■ Task requirements: Retype the full set of records. Keep every character identical.

Data extracted from a collection:
**********

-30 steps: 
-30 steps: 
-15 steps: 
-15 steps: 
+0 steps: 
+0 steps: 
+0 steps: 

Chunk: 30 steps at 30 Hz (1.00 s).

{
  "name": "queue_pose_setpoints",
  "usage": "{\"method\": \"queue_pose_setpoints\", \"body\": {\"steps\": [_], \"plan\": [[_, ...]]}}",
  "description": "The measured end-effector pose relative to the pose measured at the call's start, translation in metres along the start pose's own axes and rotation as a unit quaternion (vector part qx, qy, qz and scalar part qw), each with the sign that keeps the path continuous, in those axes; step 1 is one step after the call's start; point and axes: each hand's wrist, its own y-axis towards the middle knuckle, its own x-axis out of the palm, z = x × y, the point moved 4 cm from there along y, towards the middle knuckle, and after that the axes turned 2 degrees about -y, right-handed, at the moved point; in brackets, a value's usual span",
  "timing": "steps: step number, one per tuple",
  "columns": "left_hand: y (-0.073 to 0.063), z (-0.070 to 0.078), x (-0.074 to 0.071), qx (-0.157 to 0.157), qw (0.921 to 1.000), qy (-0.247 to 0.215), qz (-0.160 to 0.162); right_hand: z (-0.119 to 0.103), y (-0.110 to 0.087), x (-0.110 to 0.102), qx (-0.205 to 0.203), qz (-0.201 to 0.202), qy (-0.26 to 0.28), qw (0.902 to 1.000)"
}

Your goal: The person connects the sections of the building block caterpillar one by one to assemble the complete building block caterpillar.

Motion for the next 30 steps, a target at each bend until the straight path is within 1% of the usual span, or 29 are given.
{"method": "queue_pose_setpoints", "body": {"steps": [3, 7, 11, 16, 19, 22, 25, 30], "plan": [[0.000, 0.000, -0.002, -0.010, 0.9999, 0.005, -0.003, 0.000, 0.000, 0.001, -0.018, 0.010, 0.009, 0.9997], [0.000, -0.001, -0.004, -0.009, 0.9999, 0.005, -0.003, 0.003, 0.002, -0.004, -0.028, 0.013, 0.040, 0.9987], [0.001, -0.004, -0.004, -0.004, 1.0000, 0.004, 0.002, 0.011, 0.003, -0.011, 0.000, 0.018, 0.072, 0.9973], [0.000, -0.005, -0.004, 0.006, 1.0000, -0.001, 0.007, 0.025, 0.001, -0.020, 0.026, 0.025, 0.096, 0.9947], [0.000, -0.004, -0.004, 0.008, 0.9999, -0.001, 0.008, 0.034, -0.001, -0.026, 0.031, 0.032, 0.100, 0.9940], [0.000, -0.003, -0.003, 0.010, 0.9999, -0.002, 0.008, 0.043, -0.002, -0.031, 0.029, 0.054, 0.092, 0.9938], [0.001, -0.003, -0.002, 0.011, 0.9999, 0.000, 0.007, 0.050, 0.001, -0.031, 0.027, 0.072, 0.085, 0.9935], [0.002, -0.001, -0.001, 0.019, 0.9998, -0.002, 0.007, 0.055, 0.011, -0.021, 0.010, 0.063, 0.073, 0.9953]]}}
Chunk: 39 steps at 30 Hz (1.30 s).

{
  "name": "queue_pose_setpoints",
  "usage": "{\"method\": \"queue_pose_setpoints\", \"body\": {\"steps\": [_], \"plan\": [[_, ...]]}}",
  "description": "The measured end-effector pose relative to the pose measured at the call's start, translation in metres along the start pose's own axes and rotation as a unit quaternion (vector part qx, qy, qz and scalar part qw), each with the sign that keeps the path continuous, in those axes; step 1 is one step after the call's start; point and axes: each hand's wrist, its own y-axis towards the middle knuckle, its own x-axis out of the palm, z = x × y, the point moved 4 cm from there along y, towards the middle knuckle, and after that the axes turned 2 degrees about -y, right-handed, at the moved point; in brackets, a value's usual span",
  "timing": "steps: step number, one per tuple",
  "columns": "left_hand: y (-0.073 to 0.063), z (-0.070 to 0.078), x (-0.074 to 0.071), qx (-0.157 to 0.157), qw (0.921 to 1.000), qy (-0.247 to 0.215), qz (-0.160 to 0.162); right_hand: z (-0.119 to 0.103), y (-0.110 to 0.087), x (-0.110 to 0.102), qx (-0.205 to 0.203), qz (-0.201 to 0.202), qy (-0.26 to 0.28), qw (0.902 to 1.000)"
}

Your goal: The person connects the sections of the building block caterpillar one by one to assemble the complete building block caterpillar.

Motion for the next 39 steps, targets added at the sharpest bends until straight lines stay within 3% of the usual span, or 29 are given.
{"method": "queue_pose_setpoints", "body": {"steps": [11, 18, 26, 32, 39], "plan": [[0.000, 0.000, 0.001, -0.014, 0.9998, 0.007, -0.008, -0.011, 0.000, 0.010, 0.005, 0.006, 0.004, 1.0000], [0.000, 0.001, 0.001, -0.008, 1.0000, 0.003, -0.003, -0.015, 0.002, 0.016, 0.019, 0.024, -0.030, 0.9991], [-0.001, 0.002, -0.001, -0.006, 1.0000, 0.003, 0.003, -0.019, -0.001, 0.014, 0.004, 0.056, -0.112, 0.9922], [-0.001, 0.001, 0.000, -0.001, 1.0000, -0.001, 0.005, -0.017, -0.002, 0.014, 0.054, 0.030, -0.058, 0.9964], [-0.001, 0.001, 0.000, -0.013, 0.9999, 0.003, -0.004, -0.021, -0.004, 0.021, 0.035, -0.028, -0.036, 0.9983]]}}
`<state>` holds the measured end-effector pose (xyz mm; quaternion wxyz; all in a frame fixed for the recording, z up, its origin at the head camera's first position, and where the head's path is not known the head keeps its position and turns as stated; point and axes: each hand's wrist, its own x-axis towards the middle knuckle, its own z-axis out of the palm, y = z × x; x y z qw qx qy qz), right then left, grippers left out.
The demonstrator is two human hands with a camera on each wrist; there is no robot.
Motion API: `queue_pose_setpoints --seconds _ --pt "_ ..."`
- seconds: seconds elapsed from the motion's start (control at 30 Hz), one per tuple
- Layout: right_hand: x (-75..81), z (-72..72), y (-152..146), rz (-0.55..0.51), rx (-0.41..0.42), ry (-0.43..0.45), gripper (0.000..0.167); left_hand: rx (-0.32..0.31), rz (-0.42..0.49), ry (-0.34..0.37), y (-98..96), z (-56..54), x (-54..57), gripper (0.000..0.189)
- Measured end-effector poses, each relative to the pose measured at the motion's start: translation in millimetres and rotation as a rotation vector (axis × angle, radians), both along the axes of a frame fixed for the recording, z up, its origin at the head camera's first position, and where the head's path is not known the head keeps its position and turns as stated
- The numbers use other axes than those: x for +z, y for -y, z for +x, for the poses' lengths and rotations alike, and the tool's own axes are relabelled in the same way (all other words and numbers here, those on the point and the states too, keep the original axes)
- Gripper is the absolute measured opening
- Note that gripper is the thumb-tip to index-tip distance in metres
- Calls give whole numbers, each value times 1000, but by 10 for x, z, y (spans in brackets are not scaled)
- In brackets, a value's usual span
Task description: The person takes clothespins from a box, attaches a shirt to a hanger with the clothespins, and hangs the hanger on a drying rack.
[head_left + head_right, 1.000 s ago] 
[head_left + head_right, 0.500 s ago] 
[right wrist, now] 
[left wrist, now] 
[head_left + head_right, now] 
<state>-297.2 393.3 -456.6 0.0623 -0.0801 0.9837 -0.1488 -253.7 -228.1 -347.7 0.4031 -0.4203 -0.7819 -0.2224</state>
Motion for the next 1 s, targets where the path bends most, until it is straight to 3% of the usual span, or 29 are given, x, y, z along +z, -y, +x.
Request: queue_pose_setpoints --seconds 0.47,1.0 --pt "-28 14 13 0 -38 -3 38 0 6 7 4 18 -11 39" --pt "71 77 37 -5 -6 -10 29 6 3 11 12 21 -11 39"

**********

■ Solved problem:
-30 steps: 
-30 steps: 
-15 steps: 
-15 steps: 
+0 steps: 
+0 steps: 
+0 steps: 

Chunk: 30 steps at 30 Hz (1.00 s).

{
  "name": "queue_pose_setpoints",
  "usage": "{\"method\": \"queue_pose_setpoints\", \"body\": {\"steps\": [_], \"plan\": [[_, ...]]}}",
  "description": "The measured end-effector pose relative to the pose measured at the call's start, translation in metres along the start pose's own axes and rotation as a unit quaternion (vector part qx, qy, qz and scalar part qw), each with the sign that keeps the path continuous, in those axes; step 1 is one step after the call's start; point and axes: each hand's wrist, its own y-axis towards the middle knuckle, its own x-axis out of the palm, z = x × y, the point moved 4 cm from there along y, towards the middle knuckle, and after that the axes turned 2 degrees about -y, right-handed, at the moved point; in brackets, a value's usual span",
  "timing": "steps: step number, one per tuple",
  "columns": "left_hand: y (-0.073 to 0.063), z (-0.070 to 0.078), x (-0.074 to 0.071), qx (-0.157 to 0.157), qw (0.921 to 1.000), qy (-0.247 to 0.215), qz (-0.160 to 0.162); right_hand: z (-0.119 to 0.103), y (-0.110 to 0.087), x (-0.110 to 0.102), qx (-0.205 to 0.203), qz (-0.201 to 0.202), qy (-0.26 to 0.28), qw (0.902 to 1.000)"
}

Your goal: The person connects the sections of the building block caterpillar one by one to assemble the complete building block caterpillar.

Motion for the next 30 steps, a target at each bend until the straight path is within 1% of the usual span, or 29 are given.
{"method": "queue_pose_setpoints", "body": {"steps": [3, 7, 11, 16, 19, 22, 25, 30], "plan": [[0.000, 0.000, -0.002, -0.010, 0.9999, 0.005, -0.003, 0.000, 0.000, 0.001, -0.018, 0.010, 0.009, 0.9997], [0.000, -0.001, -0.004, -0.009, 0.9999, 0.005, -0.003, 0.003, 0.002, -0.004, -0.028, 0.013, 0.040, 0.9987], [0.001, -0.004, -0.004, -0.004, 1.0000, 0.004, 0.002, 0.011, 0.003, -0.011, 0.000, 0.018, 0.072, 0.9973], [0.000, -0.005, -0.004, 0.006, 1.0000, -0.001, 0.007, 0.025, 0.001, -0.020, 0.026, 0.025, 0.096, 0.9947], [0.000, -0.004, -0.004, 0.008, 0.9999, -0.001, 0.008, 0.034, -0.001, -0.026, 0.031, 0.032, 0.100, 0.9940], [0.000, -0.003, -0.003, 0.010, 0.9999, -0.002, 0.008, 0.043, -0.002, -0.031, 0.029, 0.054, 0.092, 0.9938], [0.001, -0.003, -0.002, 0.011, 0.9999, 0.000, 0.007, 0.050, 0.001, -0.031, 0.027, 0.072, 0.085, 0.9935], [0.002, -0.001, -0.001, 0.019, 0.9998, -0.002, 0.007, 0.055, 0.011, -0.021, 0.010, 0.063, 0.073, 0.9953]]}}
Chunk: 39 steps at 30 Hz (1.30 s).

{
  "name": "queue_pose_setpoints",
  "usage": "{\"method\": \"queue_pose_setpoints\", \"body\": {\"steps\": [_], \"plan\": [[_, ...]]}}",
  "description": "The measured end-effector pose relative to the pose measured at the call's start, translation in metres along the start pose's own axes and rotation as a unit quaternion (vector part qx, qy, qz and scalar part qw), each with the sign that keeps the path continuous, in those axes; step 1 is one step after the call's start; point and axes: each hand's wrist, its own y-axis towards the middle knuckle, its own x-axis out of the palm, z = x × y, the point moved 4 cm from there along y, towards the middle knuckle, and after that the axes turned 2 degrees about -y, right-handed, at the moved point; in brackets, a value's usual span",
  "timing": "steps: step number, one per tuple",
  "columns": "left_hand: y (-0.073 to 0.063), z (-0.070 to 0.078), x (-0.074 to 0.071), qx (-0.157 to 0.157), qw (0.921 to 1.000), qy (-0.247 to 0.215), qz (-0.160 to 0.162); right_hand: z (-0.119 to 0.103), y (-0.110 to 0.087), x (-0.110 to 0.102), qx (-0.205 to 0.203), qz (-0.201 to 0.202), qy (-0.26 to 0.28), qw (0.902 to 1.000)"
}

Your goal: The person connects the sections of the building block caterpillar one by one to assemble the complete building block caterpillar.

Motion for the next 39 steps, targets added at the sharpest bends until straight lines stay within 3% of the usual span, or 29 are given.
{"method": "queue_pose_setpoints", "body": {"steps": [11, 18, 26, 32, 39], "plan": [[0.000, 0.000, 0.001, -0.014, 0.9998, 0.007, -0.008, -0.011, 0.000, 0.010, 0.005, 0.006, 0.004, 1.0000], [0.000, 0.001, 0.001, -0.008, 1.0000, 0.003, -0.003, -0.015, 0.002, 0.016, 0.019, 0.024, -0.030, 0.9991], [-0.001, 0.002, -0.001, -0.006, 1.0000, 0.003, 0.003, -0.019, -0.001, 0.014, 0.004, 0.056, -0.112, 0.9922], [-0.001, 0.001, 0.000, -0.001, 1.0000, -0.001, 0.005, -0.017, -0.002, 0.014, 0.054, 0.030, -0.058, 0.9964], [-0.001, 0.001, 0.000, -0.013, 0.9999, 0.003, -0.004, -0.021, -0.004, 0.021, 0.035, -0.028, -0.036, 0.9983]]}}
`<state>` holds the measured end-effector pose (xyz mm; quaternion wxyz; all in a frame fixed for the recording, z up, its origin at the head camera's first position, and where the head's path is not known the head keeps its position and turns as stated; point and axes: each hand's wrist, its own x-axis towards the middle knuckle, its own z-axis out of the palm, y = z × x; x y z qw qx qy qz), right then left, grippers left out.
The demonstrator is two human hands with a camera on each wrist; there is no robot.
Motion API: `queue_pose_setpoints --seconds _ --pt "_ ..."`
- seconds: seconds elapsed from the motion's start (control at 30 Hz), one per tuple
- Layout: right_hand: x (-75..81), z (-72..72), y (-152..146), rz (-0.55..0.51), rx (-0.41..0.42), ry (-0.43..0.45), gripper (0.000..0.167); left_hand: rx (-0.32..0.31), rz (-0.42..0.49), ry (-0.34..0.37), y (-98..96), z (-56..54), x (-54..57), gripper (0.000..0.189)
- Measured end-effector poses, each relative to the pose measured at the motion's start: translation in millimetres and rotation as a rotation vector (axis × angle, radians), both along the axes of a frame fixed for the recording, z up, its origin at the head camera's first position, and where the head's path is not known the head keeps its position and turns as stated
- The numbers use other axes than those: x for +z, y for -y, z for +x, for the poses' lengths and rotations alike, and the tool's own axes are relabelled in the same way (all other words and numbers here, those on the point and the states too, keep the original axes)
- Gripper is the absolute measured opening
- Note that gripper is the thumb-tip to index-tip distance in metres
- Calls give whole numbers, each value times 1000, but by 10 for x, z, y (spans in brackets are not scaled)
- In brackets, a value's usual span
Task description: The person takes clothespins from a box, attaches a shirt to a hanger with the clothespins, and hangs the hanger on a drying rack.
[head_left + head_right, 1.000 s ago] 
[head_left + head_right, 0.500 s ago] 
[right wrist, now] 
[left wrist, now] 
[head_left + head_right, now] 
<state>-297.2 393.3 -456.6 0.0623 -0.0801 0.9837 -0.1488 -253.7 -228.1 -347.7 0.4031 -0.4203 -0.7819 -0.2224</state>
Motion for the next 1 s, targets where the path bends most, until it is straight to 3% of the usual span, or 29 are given, x, y, z along +z, -y, +x.
Request: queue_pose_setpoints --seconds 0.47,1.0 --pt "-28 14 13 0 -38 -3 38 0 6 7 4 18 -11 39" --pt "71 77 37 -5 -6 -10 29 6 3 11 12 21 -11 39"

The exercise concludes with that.